Viaggi, Roma si conferma la meta italiana preferita dai turisti

Secondo un'elaborazione di Cst per Assoturismo Confesercenti, dal 2010 al 2018, le presenze nella Città Eterna sono passate da 26,5 a 36,6 milioni, per un aumento del 38,1 per cento

Nel 2018 la Città Eterna ha registrato 15,2 milioni di arrivi e 36,6 milioni di pernottamenti turistici, con una crescita di 1,1 milioni rispetto all’anno precedente, per una media di 2,4 notti a visitatore. A trainare, come sempre, sono i turisti stranieri, che contano per il 64 per cento delle presenze e rimangono, in media, 2,6 notti. A scattare la fotografia è un’elaborazione condotta da Cst per Assoturismo Confesercenti, in occasione della presentazione della XXIII edizione della Borsa delle 100 città d ‘arte, al via dal 30 maggio a Bologna.

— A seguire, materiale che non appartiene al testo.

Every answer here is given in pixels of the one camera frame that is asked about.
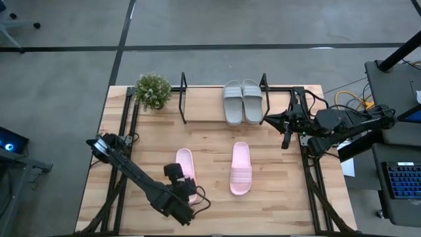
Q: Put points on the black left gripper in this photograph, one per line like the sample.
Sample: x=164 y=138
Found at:
x=185 y=189

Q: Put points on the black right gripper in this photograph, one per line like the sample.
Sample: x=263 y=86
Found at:
x=297 y=121

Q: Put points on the pink rubber slide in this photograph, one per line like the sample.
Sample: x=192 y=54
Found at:
x=185 y=158
x=240 y=158

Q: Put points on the grey rubber slide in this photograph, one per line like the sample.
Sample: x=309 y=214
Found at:
x=233 y=105
x=252 y=105

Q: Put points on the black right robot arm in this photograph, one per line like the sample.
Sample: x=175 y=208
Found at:
x=332 y=120

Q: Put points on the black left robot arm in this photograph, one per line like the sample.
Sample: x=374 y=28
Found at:
x=131 y=171

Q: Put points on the black metal wooden shoe shelf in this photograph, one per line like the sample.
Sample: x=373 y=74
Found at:
x=204 y=105

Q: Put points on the white paper sheet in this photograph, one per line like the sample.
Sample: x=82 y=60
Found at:
x=348 y=168

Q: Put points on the green potted plant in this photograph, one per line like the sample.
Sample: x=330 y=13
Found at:
x=153 y=90

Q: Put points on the grey desk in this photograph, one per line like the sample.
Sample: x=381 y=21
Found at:
x=394 y=89
x=385 y=204

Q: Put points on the monitor with blue screen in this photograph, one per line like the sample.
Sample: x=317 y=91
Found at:
x=414 y=116

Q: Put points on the black pole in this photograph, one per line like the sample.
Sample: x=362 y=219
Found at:
x=398 y=52

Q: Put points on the black backlit keyboard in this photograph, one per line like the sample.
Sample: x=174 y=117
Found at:
x=404 y=181

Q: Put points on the small white paper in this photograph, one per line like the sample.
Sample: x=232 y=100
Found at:
x=418 y=96

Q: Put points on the grey metal cart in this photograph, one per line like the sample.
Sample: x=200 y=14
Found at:
x=19 y=164

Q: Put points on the black computer with blue light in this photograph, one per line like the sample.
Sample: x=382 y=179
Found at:
x=13 y=141

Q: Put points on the grey office chair base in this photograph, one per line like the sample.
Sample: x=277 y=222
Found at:
x=19 y=23

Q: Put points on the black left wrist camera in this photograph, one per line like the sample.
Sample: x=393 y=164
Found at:
x=171 y=171

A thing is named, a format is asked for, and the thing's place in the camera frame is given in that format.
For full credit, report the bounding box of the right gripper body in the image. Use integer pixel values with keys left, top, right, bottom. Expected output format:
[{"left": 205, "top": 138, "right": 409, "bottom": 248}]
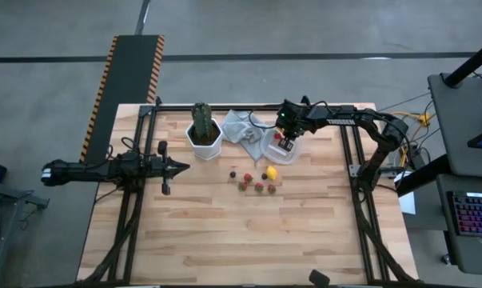
[{"left": 279, "top": 126, "right": 305, "bottom": 152}]

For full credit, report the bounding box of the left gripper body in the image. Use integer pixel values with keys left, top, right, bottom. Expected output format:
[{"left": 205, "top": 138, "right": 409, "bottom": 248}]
[{"left": 144, "top": 140, "right": 173, "bottom": 196}]

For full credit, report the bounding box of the brown potting soil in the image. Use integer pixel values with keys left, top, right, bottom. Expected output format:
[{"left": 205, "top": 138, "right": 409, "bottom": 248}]
[{"left": 190, "top": 126, "right": 221, "bottom": 147}]

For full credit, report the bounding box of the green artificial cactus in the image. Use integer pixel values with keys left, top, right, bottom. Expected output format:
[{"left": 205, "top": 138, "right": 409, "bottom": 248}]
[{"left": 190, "top": 102, "right": 213, "bottom": 141}]

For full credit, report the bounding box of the grey waffle dish cloth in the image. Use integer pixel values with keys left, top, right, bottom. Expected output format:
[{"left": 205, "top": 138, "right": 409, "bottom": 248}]
[{"left": 220, "top": 108, "right": 272, "bottom": 163}]

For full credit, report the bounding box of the black hazard-striped floor mat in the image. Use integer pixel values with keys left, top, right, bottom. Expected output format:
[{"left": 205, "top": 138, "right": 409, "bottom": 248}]
[{"left": 79, "top": 34, "right": 165, "bottom": 163}]

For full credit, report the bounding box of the white paper sheet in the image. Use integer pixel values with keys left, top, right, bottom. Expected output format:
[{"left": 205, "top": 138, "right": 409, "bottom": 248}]
[{"left": 394, "top": 170, "right": 417, "bottom": 216}]

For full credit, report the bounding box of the black rounded object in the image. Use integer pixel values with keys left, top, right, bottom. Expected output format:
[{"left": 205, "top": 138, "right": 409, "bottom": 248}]
[{"left": 308, "top": 269, "right": 332, "bottom": 287}]

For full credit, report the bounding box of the grey metal stand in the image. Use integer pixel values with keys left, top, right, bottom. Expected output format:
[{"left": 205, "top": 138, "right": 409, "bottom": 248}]
[{"left": 0, "top": 178, "right": 50, "bottom": 288}]

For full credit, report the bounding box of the grey desk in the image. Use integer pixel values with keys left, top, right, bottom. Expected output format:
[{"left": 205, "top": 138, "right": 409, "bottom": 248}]
[
  {"left": 427, "top": 73, "right": 482, "bottom": 179},
  {"left": 436, "top": 174, "right": 482, "bottom": 277}
]

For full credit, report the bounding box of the grey lower desk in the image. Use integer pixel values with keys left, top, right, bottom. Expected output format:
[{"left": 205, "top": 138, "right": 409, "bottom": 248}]
[{"left": 436, "top": 174, "right": 482, "bottom": 277}]

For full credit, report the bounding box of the black stand pole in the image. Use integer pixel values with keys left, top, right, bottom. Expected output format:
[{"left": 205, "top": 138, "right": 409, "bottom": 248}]
[{"left": 443, "top": 35, "right": 482, "bottom": 88}]

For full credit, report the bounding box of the keyboard with coloured backlight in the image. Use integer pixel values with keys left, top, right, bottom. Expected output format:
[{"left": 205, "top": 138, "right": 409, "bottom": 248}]
[{"left": 446, "top": 190, "right": 482, "bottom": 238}]

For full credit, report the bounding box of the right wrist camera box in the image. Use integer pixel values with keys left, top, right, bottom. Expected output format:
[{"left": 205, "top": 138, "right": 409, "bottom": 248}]
[{"left": 280, "top": 99, "right": 305, "bottom": 129}]

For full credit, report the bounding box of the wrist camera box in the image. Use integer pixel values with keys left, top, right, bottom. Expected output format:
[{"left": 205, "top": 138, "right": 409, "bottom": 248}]
[
  {"left": 280, "top": 99, "right": 305, "bottom": 129},
  {"left": 118, "top": 150, "right": 146, "bottom": 179}
]

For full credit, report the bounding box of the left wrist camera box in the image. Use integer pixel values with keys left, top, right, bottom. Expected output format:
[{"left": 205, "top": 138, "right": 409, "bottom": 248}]
[{"left": 118, "top": 150, "right": 146, "bottom": 179}]

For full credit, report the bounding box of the black left camera cable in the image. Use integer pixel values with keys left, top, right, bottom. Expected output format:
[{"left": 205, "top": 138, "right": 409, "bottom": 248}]
[{"left": 120, "top": 137, "right": 141, "bottom": 155}]

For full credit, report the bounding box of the thin grey floor cable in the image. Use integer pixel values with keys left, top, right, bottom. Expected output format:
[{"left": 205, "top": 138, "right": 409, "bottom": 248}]
[{"left": 377, "top": 92, "right": 432, "bottom": 112}]

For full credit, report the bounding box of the yellow power cable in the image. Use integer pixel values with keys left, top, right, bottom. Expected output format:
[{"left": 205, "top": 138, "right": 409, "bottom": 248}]
[{"left": 384, "top": 110, "right": 432, "bottom": 169}]

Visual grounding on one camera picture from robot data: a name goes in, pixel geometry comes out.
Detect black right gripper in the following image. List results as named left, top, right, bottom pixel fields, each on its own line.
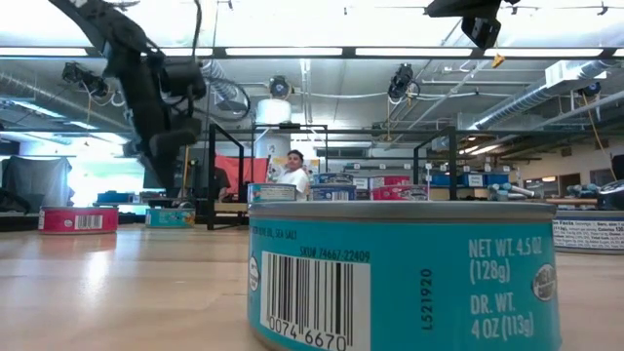
left=426, top=0, right=503, bottom=19

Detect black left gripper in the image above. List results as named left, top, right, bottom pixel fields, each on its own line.
left=131, top=111, right=202, bottom=195

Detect teal seafood can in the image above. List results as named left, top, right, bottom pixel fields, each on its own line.
left=247, top=200, right=563, bottom=351
left=247, top=182, right=297, bottom=204
left=144, top=208, right=196, bottom=229

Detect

I dati raccontano che quello attirato da Roma è veramente un turismo globale, sebbene quasi il 54 per cento dei turisti stranieri che hanno visitato la città lo scorso anno vengano dall’Europa, c’è anche un 46 per cento extraeuropeo: un consistente 22,1 per cento proveniente dal Nord America, il 10,8 per cento dal Sud-Est  Asiatico, il 6,7 per cento dal Centro e dal Sud America e infine il 6,5 per cento dall’area del medio-oriente.

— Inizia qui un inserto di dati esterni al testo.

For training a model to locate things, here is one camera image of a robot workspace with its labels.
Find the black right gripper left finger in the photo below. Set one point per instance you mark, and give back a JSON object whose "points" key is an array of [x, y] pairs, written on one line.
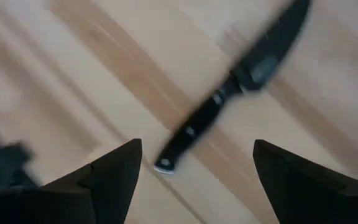
{"points": [[104, 186]]}

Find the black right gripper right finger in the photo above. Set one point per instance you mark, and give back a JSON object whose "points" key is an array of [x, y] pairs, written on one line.
{"points": [[306, 193]]}

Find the black kitchen knife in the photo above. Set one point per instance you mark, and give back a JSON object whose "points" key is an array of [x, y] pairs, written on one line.
{"points": [[197, 121]]}

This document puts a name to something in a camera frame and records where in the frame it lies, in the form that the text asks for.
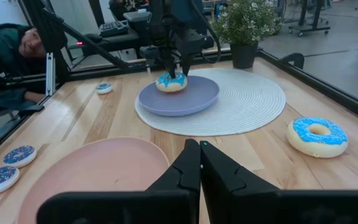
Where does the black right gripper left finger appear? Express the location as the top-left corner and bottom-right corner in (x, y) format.
(36, 139), (201, 224)

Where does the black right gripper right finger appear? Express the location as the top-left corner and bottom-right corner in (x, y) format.
(200, 140), (358, 224)

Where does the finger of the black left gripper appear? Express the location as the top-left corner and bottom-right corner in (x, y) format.
(161, 49), (177, 79)
(181, 55), (195, 77)

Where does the large blue frosted donut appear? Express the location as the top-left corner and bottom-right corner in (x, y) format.
(155, 72), (188, 93)

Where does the small blue frosted donut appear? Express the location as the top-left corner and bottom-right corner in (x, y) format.
(96, 82), (114, 95)

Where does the large blue drizzled donut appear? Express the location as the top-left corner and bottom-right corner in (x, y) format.
(286, 116), (349, 159)

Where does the lavender purple plate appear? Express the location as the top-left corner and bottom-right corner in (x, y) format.
(137, 75), (221, 118)

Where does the black desk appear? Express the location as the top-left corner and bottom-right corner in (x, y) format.
(67, 29), (142, 60)

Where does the potted green plant black pot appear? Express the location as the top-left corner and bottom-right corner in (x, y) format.
(211, 0), (282, 70)

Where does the black keyboard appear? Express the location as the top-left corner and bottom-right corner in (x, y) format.
(99, 20), (130, 38)

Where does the white round woven placemat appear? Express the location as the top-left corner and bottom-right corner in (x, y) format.
(134, 67), (287, 137)

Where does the pink plate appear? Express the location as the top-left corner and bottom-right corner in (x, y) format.
(17, 136), (171, 224)

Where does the black rolling stand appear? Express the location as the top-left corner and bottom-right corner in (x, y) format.
(287, 0), (331, 37)

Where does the blue sprinkled cookie upper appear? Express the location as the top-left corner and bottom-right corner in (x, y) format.
(2, 145), (38, 169)

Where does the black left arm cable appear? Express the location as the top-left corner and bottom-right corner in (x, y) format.
(190, 0), (223, 65)

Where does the black clamp handle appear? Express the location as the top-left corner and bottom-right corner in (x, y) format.
(19, 105), (45, 118)
(277, 52), (305, 70)

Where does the aluminium extrusion post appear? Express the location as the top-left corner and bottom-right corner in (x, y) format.
(45, 52), (57, 96)

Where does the black metal table frame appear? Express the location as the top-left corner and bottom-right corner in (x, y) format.
(0, 0), (358, 164)

Il consuntivo degli ultimi 8 anni
Dal 2010 al 2018, le presenze a Roma sono passate da 26,5 a 36,6 milioni, per un aumento del 38,1 per cento, pari a 10,1 milioni di presenze turistiche annuali in più, sintesi del +43,3 per cento dei visitatori stranieri e del più contenuto +29,8 per cento messo a segno dagli italiani.

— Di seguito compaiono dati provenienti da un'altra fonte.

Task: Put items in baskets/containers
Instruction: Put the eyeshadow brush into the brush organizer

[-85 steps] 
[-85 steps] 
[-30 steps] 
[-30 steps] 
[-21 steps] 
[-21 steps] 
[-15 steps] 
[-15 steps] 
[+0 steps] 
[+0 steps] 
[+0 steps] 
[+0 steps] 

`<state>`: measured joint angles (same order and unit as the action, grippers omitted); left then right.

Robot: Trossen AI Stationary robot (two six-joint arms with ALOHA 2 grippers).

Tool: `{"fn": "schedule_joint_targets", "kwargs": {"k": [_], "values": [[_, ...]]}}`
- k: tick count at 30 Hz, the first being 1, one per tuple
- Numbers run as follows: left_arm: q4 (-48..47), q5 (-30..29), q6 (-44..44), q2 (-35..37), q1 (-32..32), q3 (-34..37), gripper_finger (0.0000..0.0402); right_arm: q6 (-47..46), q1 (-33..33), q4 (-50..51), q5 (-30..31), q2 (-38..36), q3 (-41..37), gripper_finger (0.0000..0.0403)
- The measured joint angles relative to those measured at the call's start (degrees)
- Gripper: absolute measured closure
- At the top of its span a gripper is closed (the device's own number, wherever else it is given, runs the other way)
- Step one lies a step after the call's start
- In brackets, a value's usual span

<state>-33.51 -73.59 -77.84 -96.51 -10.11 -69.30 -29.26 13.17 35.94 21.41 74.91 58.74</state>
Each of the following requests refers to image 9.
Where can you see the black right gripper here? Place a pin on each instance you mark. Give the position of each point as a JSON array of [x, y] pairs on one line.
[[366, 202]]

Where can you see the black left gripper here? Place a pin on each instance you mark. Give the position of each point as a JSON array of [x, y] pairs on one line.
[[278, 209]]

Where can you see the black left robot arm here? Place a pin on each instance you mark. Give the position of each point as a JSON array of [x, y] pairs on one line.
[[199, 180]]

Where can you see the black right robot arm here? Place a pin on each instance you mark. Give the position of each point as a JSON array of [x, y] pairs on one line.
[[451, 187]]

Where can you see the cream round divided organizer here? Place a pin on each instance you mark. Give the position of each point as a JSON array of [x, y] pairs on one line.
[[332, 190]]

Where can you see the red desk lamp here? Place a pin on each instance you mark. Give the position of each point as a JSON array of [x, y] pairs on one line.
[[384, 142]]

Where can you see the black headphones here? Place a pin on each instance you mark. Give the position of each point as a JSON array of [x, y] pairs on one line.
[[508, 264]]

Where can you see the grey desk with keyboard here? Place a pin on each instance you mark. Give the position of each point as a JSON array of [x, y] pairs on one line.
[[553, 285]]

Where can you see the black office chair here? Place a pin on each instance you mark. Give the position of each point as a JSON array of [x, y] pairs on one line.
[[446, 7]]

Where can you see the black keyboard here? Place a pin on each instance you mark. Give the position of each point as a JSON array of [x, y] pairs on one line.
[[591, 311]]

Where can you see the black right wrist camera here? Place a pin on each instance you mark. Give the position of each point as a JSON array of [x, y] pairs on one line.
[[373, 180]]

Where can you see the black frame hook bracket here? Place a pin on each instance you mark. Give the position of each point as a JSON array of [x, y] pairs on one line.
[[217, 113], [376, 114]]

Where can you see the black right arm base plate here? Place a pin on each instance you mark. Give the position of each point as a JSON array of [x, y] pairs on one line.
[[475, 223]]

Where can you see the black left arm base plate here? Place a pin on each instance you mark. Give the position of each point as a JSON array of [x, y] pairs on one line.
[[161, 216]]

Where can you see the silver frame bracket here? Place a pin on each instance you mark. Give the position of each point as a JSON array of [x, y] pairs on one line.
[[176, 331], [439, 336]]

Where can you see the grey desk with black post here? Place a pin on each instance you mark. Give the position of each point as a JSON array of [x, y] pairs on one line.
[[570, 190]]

A crescere di più, dal 2010, sono soprattutto i turisti in arrivo dal Centro e dal Sud America, che aumentano del 100,3 per cento: un incremento eccezionale, presumibilmente dovuto alla presenza di Papa Francesco, primo Pontefice proveniente da un Paese dell’America Latina. Ma aumentano anche i visitatori del Sud Est Asiatico (+70,1 per cento), del Nord America (+42,7 per cento) e dall’Europa (+33,4 per cento). Per quanto riguarda i singoli Paesi di provenienza, invece, sono gli Stati Uniti a segnare l’aumento più consistente (+42,1 per cento), seguiti da Germania (+32 per cento) e Regno Unito (+28,3 per cento).

Turismo culturale
Le città d’arte continuano ad attirare folle di turisti, anche nel 2018 le località d’interesse storico ed artistico del nostro Paese hanno chiuso in crescita, con un aumento sostenuto sia degli arrivi (44,4 milioni, 600 mila in più del 2017) sia delle presenze (pernottamenti), che passano da 110 milioni a 113,4 milioni, oltre un quarto delle presenze, il 26,3 per cento, di quelle registrate complessivamente in Italia pari a 430 milioni nel 2018. A farsi catturare dal fascino del nostro vasto patrimonio culturale sono soprattutto i mercati esteri: i visitatori stranieri rappresentano circa il 60 per cento delle presenze turistiche nelle città d’arte, dove hanno speso nel 2018 circa 15,5 miliardi di euro, l’11 per cento in più della scorsa stagione. I visitatori di altri Paesi che vengono in Italia per motivi culturali, infatti, spendono di più, 129 euro, il 21 per cento in più rispetto ai 106 euro della media di tutti i turisti stranieri.

Il 2018 è stato l’anno dei piccoli borghi
Gli oltre 5.500 borghi italiani hanno registrato lo scorso anno 22,8 milioni di arrivi e 95,3 milioni di presenze, per una spesa turistica complessiva stimata in circa 8,8 miliardi di euro, di cui il 57,3 per cento dovuta a turisti stranieri.

Anche nel caso dei piccoli borghi, come per le città d’arte, sono proprio i visitatori che vengono da fuori l’Italia a dare il maggior contributo alla crescita: le presenze turistiche di stranieri nei borghi sono salite del 31,5 per cento tra il 2010 ed il 2018, contro un calo del 5,4 per cento per i turisti italiani.